The American Psychological Association (APA) published the APA Handbook of Psychology, Religion, and Spirituality (Pargament et al., 2013) which may have helped to increase practitioners’ openness to addressing spiritual or religious concerns in psychotherapy. By endorsing the assessment for spiritual struggle or spiritual distress, the APA implicitly validated research on how spirituality and religion can impact therapeutic outcomes and promote mental health. There is now a firm body of research that connects spiritual health with mental health (Koenig et al., 2001; Rosmarin et al., 2015) and a growing number of studies affirming that people want the opportunity to integrate the spiritual aspects of themselves into their healing process in order to reduce psychological distress and improve spiritual well-being (Captari et al., 2018; Pargament & Exline, 2022; Rosmarin et al., 2021). The burgeoning interest in how to implement the spiritual side of therapy is addressed in the APA's recently published Handbook of Spiritually Integrated Psychotherapies (Richards et al., 2023). Practitioners have permission to listen for spiritual connotations, sensitively probe the way people construct meaning (including their sense of the transcendent), and include interventions and practices that support a client's spiritual and psychological wellness. The welcoming of spirituality into therapy has helped the profession consider the whole person in treatment and has led to the development of SIP as both a practice and a modality.
Methodology
This paper employs a hermeneutical methodology (O’Connor, 2005; Rediger, 1986). This method is often used in theology and spiritual care. Hermeneutical research is different from empirical research in that it is a critical examination of relevant texts to consider answers to a research question. A current example of hermeneutical research is Erin Snider et al. (2022) in their description and analysis of clinical wisdom. They gathered 40 texts on this topic and noted eight themes that describe clinical wisdom from these 40 texts. In our hermeneutical research on SIP, we used several search engines and databases (PsychInfo, Alta Religion database and PubMed) to discover articles that refer to and/or define SIP. To address our first aim of understanding how SIP is presented in the literature, we asked the question, ‘What is spiritually integrated psychotherapy’? We identified fifty relevant articles to compare definitions and conceptualizations and critically analyze. This analysis is presented below. One finding is that most articles using the title of SIP were published within the last fifteen years, although the spiritual practice of the cure of the soul (psychotherapy) is an ancient tradition in many religions.
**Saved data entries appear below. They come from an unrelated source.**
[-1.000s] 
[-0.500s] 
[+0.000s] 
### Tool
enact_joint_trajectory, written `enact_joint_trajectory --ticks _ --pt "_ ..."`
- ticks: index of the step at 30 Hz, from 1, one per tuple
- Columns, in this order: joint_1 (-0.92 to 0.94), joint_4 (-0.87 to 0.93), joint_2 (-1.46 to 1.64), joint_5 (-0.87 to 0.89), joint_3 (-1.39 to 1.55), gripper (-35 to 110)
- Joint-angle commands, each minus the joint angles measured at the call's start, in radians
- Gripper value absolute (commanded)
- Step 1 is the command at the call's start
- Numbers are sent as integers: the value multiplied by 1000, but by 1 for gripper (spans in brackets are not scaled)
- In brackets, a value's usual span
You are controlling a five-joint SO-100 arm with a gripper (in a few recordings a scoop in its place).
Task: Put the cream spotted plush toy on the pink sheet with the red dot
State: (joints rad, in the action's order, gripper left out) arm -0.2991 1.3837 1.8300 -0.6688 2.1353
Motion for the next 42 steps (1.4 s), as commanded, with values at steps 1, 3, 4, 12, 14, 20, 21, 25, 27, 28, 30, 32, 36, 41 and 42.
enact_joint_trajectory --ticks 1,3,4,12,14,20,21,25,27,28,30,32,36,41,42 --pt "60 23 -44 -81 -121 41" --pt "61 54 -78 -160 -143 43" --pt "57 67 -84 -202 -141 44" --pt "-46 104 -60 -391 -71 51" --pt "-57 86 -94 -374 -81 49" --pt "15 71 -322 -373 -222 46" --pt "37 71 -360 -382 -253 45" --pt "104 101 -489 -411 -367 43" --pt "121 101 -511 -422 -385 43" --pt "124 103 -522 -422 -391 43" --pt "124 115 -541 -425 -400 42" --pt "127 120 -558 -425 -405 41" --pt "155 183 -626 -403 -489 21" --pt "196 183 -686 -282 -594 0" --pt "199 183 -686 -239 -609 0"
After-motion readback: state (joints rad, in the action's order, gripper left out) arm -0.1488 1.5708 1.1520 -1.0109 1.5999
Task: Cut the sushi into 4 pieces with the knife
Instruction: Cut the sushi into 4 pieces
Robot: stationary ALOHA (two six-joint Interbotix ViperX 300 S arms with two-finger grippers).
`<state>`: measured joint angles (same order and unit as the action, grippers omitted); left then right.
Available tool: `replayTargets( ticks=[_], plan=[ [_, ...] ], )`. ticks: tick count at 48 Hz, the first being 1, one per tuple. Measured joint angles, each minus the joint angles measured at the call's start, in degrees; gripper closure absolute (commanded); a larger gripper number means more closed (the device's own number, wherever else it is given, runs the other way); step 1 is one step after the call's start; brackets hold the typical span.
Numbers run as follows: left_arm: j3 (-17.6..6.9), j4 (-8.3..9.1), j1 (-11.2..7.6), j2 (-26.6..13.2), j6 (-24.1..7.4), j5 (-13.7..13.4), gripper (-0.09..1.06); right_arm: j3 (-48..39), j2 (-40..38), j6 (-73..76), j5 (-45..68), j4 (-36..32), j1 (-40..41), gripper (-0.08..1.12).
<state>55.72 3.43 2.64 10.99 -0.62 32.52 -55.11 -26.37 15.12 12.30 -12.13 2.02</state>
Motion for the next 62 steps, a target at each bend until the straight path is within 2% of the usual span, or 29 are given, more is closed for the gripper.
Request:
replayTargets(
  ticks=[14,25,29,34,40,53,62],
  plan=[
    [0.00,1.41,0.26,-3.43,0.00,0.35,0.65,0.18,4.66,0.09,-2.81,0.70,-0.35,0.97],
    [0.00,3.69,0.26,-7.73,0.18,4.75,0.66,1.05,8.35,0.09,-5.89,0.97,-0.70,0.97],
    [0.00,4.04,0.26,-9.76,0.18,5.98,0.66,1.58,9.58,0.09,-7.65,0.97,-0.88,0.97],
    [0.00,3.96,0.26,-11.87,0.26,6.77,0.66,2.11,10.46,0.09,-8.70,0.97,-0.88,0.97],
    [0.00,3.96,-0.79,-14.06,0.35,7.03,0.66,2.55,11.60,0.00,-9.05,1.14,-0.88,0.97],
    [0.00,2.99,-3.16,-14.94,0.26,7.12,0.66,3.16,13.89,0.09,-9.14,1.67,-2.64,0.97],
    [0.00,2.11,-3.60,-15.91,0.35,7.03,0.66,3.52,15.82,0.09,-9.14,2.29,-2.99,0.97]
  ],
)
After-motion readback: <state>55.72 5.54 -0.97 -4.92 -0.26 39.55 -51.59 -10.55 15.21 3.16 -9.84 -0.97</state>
Hermeneutical research focuses on the interpretation and understanding of the written text and for this paper it includes peer-reviewed papers, published books, and publicly accessible material from websites of spiritual and psychological professional organizations and institutions. It is a methodological approach of engagement with data gathered from existing written material, and then interpreted through processes of critical analysis and reflection. The hermeneutical circle views a single concept, in this case – SIP, first on its own and then in a spiraling fashion outward to encompass the broader context and narrative in which the concept exists. We, therefore, considered how the terminology of SIP is used in the literature and then set the concept of SIP within a historical religious context and the current Ontario, Canada context. We asked the questions, ‘Historically, how has spirituality and care of the soul been taught?’, ‘How did they separate?’ and currently, ‘What is the impact of the CRPO's decision to include SIP as one of the recognized psychotherapy modalities, as evidence of the coming back together of secular and religious domains in psychotherapy’? We present how SIP is emerging in Ontario in conjunction with the establishment of the CRPO and the offering of graduate theological degrees in SIP that train psychotherapists and spiritual care practitioners. Teaching offered at theological colleges, clinical practicums offered by CASC/ACSS (to be cited as CASC for the duration of the paper) and the regulation of the act of psychotherapy by the CRPO was examined in relation to how each are influencing one another in accepting SIP as a modality. In Ontario, the CRPO has included SIP as a psychotherapy modality in its own right as compared to limiting spirituality as merely an augmentation to traditional psychotherapy modalities. The hermeneutical researcher engages in an iterative and circular interpretive analysis by moving back and forth between the data for deeper understanding and consideration of the data within the wider circumstance (Paterson & Higgs, 2015). Therefore, the results and discussion sections have been combined as part of the non-linear and interpretive aspect of hermeneutical research.
Results and Discussion
How is Spiritually Integrated Psychotherapy Defined in the Literature?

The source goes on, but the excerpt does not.